## WORK ORDER
In how many lines of the listing below does the word "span" occur? Say only the number.

## DATASET SECTION
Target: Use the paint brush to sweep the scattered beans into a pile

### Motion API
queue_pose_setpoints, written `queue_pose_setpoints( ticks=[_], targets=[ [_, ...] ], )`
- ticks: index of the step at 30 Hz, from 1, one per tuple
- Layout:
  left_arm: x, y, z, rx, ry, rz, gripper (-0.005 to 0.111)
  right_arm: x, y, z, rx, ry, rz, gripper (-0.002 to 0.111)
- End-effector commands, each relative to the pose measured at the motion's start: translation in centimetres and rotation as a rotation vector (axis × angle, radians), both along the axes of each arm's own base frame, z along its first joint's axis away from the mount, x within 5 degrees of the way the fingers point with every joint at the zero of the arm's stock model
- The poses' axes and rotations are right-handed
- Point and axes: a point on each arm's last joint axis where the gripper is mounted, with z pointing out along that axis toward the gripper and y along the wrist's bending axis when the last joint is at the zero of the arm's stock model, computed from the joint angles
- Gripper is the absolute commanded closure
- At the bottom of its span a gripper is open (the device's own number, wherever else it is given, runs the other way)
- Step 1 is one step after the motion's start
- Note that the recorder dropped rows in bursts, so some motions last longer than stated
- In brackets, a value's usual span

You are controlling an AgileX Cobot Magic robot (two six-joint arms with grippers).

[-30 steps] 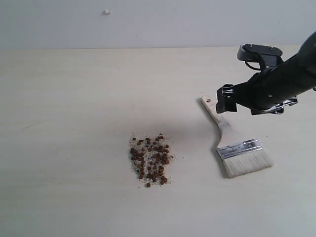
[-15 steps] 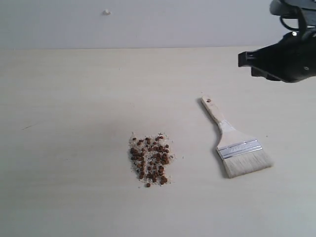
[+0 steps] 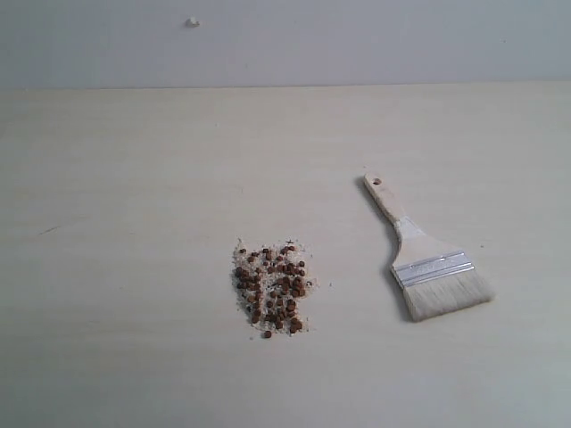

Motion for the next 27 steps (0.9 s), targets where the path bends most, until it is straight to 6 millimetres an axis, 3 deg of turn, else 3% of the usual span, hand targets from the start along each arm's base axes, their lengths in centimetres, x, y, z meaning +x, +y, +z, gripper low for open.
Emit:
queue_pose_setpoints(
  ticks=[1,6,10,12,17,21,27],
  targets=[
    [-0.1,0.0,0.1,-0.002,-0.008,-0.004,0.107,-0.9,-0.2,0.5,0.000,-0.050,-0.001,0.108],
    [-0.1,0.0,0.1,-0.002,-0.008,-0.004,0.107,-1.6,-0.9,1.0,-0.076,-0.120,-0.023,0.108],
    [-0.1,0.0,0.1,-0.002,-0.008,-0.004,0.107,-4.0,-2.1,0.8,-0.081,-0.217,-0.120,0.108],
    [-0.1,0.0,0.1,-0.002,-0.008,-0.004,0.107,-6.1,-2.9,-0.6,-0.159,-0.306,-0.192,0.108],
    [-0.1,0.0,0.1,-0.002,-0.008,-0.004,0.107,-7.6,-3.1,-3.6,-0.231,-0.353,-0.226,0.108],
    [-0.1,0.0,0.1,-0.002,-0.008,-0.004,0.107,-7.5,-3.1,-6.5,-0.232,-0.303,-0.226,0.108],
    [-0.1,0.0,0.1,-0.002,-0.008,-0.004,0.107,-7.3,-3.2,-8.2,-0.188,-0.259,-0.239,0.108]
  ],
)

## COMPLETED EXERCISE
3